The third group of boomers our next president will have to deal with is from the Arab world. The Arab region has had the highest rate of population growth in the world in the last half century. It has among the highest unemployment rates in the world today. And one-third of the Arab population is under the age of 15 and will soon be entering both a barren job market and its child-bearing years. There are eight Saudis under age 15 for every one between ages 45 and 60.
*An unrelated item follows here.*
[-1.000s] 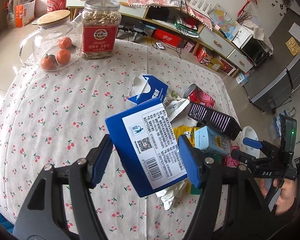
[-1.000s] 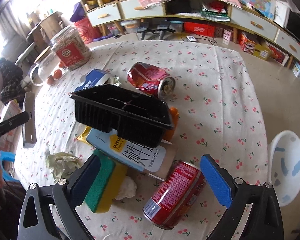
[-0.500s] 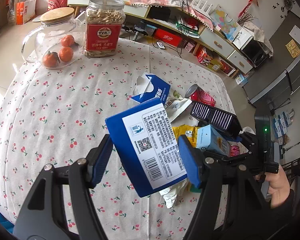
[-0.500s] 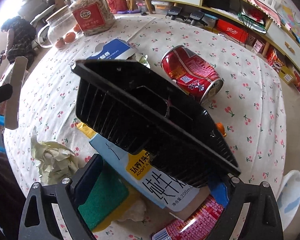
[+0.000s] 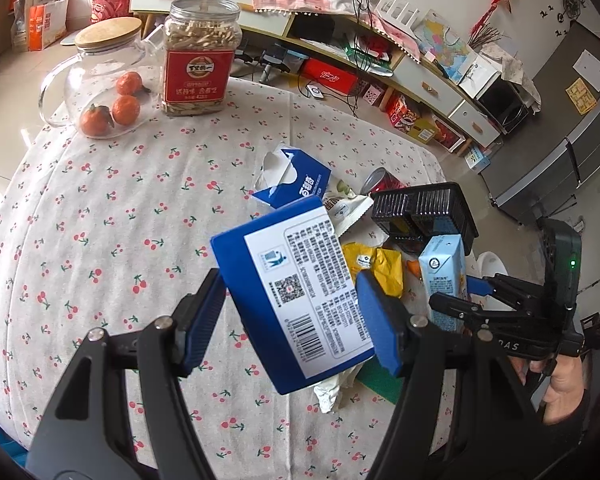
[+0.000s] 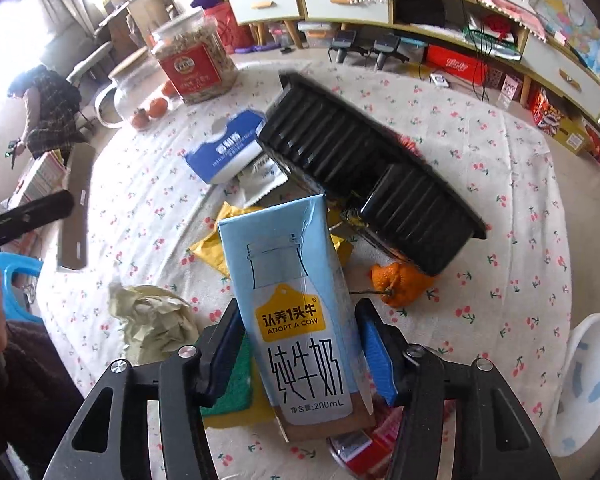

This is why I believed so strongly in trying to partner with the people of Iraq to establish some sort of decent government there that might serve as a beachhead for more progressive governance in the Arab world. I have not given up hope for this, but it may turn out that we made too many mistakes and that Iraqis are too divided for such a project to succeed. If so, the next president is going to need plan B – some combination of oil conservation that reduces our exposure to this region, a new military strategy and a renewed focus on promoting better government there through diplomatic and economic means. The Arab world is not even close to educating its baby boomers with the skills needed to succeed in the 21st century. Left untended, this trend is a prescription for humiliation and suicide terrorism.

I realize that elections are no time to expect honesty from politicians. But we’re in this hole because the political season used to stop on Election Day. Now it’s a permanent campaign. That is simply not a luxury our next president will have. The boomers are coming – from three directions – and we will not be able to deal with them without a president with a real penchant for gaffes of honesty.